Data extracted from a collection
::::
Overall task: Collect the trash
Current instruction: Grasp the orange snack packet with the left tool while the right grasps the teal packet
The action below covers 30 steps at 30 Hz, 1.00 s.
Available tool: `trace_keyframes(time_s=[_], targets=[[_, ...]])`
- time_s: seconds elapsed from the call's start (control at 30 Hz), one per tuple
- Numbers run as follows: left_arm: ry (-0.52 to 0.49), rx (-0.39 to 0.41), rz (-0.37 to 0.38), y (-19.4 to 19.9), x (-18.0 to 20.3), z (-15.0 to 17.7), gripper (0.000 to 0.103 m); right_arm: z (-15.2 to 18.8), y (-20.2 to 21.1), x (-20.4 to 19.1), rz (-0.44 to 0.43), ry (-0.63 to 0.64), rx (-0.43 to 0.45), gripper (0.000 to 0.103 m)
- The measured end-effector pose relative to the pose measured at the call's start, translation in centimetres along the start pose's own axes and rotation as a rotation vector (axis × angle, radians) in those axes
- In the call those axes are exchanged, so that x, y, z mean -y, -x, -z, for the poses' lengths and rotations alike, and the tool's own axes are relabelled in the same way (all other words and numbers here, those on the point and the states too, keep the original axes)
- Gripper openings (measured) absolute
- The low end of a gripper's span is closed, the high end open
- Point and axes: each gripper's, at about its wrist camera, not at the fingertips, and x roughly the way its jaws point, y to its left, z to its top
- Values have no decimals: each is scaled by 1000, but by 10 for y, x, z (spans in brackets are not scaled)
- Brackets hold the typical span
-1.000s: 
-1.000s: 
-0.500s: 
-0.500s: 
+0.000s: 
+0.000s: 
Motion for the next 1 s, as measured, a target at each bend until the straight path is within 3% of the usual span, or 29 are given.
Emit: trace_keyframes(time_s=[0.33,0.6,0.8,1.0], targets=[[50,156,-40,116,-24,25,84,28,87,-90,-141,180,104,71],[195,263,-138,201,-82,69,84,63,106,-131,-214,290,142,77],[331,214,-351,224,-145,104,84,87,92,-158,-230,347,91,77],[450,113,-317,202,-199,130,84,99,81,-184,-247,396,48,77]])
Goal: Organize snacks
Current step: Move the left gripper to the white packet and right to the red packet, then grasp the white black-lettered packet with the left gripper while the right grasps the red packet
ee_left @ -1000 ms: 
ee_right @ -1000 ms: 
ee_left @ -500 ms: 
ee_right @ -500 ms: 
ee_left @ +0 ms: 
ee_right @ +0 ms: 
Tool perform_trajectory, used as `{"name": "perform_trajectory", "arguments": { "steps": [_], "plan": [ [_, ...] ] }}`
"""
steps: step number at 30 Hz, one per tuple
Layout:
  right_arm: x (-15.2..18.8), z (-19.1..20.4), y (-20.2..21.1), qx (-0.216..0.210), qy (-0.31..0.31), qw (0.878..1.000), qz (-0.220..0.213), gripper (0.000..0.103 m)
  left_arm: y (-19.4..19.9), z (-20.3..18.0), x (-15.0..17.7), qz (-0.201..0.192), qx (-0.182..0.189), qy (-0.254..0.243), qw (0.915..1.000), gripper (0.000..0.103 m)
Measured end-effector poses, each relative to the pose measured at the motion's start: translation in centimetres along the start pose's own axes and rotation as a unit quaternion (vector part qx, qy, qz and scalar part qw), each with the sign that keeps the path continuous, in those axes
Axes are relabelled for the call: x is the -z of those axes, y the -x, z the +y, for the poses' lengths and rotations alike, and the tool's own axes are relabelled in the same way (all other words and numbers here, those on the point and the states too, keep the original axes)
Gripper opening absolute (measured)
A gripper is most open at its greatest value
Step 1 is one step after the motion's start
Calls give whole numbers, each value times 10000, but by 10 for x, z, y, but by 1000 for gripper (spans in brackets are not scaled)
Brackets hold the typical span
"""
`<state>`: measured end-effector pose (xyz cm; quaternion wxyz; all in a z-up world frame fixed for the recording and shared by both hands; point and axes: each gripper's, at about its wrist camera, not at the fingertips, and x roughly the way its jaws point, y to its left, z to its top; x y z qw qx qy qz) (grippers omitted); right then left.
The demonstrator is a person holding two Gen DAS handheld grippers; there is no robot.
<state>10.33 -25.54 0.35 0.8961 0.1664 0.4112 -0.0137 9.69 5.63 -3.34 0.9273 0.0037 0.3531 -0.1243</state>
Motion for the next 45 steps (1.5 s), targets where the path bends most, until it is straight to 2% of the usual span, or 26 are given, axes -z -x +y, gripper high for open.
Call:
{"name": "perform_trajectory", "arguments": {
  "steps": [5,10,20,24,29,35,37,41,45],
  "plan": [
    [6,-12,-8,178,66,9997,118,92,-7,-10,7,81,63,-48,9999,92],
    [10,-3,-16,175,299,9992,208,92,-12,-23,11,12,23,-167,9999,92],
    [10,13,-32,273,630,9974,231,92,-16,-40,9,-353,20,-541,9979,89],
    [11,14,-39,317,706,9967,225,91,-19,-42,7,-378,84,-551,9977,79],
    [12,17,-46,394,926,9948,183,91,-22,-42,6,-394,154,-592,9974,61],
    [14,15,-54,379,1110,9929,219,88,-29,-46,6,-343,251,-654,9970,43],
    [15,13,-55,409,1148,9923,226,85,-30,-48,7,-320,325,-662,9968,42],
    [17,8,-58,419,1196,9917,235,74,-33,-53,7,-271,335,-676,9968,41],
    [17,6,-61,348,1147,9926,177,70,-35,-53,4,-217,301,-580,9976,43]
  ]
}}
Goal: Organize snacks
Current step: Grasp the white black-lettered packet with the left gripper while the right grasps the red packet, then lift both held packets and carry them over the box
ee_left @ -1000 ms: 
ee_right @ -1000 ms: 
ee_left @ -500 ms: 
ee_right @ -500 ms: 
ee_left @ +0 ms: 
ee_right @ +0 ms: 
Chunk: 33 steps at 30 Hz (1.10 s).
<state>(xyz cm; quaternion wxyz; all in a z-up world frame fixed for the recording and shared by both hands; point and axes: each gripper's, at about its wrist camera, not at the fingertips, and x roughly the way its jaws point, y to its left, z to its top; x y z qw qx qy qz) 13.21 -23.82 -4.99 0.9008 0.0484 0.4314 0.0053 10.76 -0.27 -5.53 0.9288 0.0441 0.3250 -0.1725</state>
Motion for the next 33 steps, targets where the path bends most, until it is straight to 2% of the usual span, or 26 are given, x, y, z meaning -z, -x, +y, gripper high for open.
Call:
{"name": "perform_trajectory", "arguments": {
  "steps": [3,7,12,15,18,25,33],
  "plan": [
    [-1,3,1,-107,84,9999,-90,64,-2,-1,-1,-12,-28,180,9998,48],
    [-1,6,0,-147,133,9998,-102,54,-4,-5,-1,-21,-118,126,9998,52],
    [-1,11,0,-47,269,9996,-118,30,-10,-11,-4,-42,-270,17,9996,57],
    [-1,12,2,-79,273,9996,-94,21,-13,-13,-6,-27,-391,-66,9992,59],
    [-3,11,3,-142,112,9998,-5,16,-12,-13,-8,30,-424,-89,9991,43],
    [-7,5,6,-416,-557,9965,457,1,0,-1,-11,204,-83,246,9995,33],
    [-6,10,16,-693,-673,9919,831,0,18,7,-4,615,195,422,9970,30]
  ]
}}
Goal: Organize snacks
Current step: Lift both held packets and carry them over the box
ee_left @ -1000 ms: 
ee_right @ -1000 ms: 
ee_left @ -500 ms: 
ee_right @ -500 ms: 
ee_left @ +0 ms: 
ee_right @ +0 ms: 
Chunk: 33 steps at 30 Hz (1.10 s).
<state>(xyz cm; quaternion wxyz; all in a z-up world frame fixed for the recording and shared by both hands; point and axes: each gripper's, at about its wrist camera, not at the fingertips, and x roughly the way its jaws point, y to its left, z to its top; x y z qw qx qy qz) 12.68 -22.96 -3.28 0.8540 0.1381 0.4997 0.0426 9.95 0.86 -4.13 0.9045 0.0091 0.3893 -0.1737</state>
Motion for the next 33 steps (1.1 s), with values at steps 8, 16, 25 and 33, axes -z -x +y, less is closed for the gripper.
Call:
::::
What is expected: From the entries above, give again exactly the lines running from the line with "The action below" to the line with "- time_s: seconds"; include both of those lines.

Answer below:
The action below covers 30 steps at 30 Hz, 1.00 s.
Available tool: `trace_keyframes(time_s=[_], targets=[[_, ...]])`
- time_s: seconds elapsed from the call's start (control at 30 Hz), one per tuple

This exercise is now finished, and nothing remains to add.